6.09.2013

Choir Notes


The Lesson of the Spoon
From Music and the Spoken Word
Delivered By: Lloyd D. Newell • Program 4368

Sometimes we can learn great life lessons from the simple things around us. Have you ever looked at your reflection in a spoon? When the inward-curving, concave side is turned toward us, our image is reflected upside down. But if we turn the spoon around so it is facing away from us, we appear right side up again.

Perhaps this simple truth about spoons applies to life as well. When we turn ourselves inward, getting wrapped up in our own worries and our own concerns, our life can become distorted, as upside down as our reflection in the spoon. We become self-absorbed and maybe even self-pitying—a path that leads to discouragement and misery. Problems seem larger than they really are, our life can feel out of control, and contentment eludes us.

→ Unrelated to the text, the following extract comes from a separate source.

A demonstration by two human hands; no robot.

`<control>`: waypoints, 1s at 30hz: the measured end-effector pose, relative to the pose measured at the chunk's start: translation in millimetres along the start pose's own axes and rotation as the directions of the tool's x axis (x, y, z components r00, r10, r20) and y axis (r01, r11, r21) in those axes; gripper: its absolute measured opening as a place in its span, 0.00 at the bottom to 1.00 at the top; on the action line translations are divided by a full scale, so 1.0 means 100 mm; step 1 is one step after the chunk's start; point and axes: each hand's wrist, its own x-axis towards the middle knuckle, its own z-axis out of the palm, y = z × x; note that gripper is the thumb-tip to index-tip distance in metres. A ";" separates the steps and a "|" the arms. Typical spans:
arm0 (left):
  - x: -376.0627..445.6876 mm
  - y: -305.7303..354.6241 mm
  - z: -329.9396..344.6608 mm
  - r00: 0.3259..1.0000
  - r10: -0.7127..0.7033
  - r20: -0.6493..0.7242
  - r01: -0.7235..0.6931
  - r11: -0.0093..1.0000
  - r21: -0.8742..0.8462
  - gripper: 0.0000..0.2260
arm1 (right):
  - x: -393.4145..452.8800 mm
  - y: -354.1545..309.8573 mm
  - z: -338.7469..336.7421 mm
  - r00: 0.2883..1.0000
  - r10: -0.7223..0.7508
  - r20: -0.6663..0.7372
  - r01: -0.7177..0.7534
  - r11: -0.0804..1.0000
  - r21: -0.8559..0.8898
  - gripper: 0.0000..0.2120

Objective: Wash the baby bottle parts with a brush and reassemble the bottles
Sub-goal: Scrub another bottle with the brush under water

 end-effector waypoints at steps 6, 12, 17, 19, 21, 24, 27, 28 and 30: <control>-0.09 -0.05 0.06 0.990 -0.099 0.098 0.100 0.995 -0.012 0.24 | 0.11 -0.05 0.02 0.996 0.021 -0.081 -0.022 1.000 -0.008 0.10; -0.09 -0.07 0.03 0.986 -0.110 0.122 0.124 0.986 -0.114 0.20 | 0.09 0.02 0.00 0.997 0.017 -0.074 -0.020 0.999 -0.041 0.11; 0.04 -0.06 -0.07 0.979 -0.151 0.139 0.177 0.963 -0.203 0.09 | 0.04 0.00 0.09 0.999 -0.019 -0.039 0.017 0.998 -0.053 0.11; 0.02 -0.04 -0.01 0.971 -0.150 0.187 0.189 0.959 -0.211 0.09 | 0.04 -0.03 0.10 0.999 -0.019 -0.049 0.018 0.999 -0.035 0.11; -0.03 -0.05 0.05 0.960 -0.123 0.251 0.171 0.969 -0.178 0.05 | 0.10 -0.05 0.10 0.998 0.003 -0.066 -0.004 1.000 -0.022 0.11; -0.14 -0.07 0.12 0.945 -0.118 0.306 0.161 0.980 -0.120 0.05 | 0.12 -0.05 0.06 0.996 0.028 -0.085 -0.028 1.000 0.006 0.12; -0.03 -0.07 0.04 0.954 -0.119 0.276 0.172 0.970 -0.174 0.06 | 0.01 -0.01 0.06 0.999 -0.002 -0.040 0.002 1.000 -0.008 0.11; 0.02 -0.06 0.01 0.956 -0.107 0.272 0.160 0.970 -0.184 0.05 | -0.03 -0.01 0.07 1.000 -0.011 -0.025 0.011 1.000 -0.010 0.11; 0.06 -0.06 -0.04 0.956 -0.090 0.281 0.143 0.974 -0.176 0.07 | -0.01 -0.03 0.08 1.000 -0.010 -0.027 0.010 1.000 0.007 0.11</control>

We can correct this the same way we correct our reflection in the spoon—by turning to face outward. When we turn toward others, taking interest in their lives and serving those in need, life is right side up, as it should be. This is the secret to making our life better—seeking to make life better for someone else. When we focus upon serving and being useful, we feel valued and important. Our joy and satisfaction automatically increase.

Psychologists have confirmed the connection between service and happiness, well-being, self-worth—even physical health and longevity.1 Even more convincingly, people who have given of themselves in selfless service can confirm from their own experience that life is better when we focus on others instead of ourselves.

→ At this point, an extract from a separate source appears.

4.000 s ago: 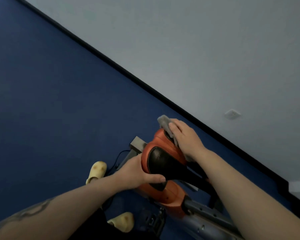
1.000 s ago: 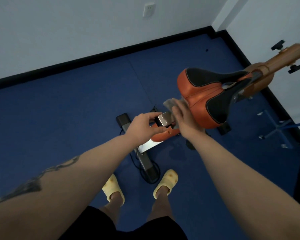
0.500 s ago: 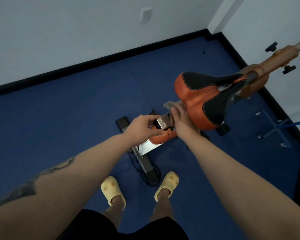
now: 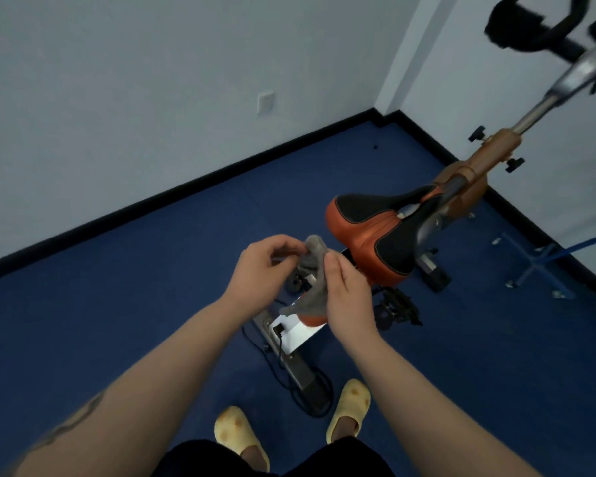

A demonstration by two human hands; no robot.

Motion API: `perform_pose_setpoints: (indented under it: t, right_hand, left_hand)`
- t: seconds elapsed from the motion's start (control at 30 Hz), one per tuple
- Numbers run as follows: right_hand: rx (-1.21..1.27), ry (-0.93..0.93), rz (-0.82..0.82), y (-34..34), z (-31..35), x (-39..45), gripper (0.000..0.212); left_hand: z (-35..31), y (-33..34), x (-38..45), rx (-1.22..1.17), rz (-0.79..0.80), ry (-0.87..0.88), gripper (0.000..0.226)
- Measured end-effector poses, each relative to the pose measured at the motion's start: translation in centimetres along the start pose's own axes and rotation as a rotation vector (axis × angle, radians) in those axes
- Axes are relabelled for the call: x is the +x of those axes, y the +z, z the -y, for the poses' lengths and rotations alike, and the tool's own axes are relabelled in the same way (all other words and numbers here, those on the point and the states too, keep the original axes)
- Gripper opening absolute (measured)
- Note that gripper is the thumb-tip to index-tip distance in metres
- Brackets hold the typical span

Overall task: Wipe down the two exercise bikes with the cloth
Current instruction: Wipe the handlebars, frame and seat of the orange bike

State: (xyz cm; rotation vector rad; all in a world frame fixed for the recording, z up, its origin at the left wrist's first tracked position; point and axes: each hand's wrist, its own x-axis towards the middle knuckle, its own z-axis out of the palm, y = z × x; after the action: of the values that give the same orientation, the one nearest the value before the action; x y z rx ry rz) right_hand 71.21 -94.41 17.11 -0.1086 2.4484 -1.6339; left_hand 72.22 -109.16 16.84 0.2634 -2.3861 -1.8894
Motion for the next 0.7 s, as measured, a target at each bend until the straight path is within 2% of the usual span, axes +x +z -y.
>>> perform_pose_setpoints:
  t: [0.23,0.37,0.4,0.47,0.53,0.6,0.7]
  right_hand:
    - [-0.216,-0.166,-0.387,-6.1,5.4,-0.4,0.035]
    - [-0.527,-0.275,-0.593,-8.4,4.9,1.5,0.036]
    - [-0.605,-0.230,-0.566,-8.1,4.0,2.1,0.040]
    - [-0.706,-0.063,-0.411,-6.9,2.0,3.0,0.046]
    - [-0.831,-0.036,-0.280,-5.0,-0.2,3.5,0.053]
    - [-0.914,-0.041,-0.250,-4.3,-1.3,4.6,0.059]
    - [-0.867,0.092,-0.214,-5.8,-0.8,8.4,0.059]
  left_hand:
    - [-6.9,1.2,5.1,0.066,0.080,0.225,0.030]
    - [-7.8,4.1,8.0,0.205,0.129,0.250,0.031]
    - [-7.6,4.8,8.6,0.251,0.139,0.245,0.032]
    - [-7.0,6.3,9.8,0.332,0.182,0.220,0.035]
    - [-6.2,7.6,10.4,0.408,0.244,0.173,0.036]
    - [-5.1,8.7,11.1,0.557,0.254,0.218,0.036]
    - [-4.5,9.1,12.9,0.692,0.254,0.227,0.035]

The great philanthropist Albert Schweitzer spoke from personal experience when he said: "I don’t know what your destiny will be, but one thing I know. The only ones among you who will be truly happy are those who have sought and found how to serve.”2 Turning toward others really is the key to keeping life right side up.

1 See Philip Moeller, "Why Helping Others Makes Us Happy,” U.S. News, Apr. 4, 2012, http://money.usnews.com/money/personal-finance/articles/2012/04/04/why-helping-others-makes-us-happy.
2 In Maura D. Shaw, Ten Amazing People and How They Changed the World (2002), 36.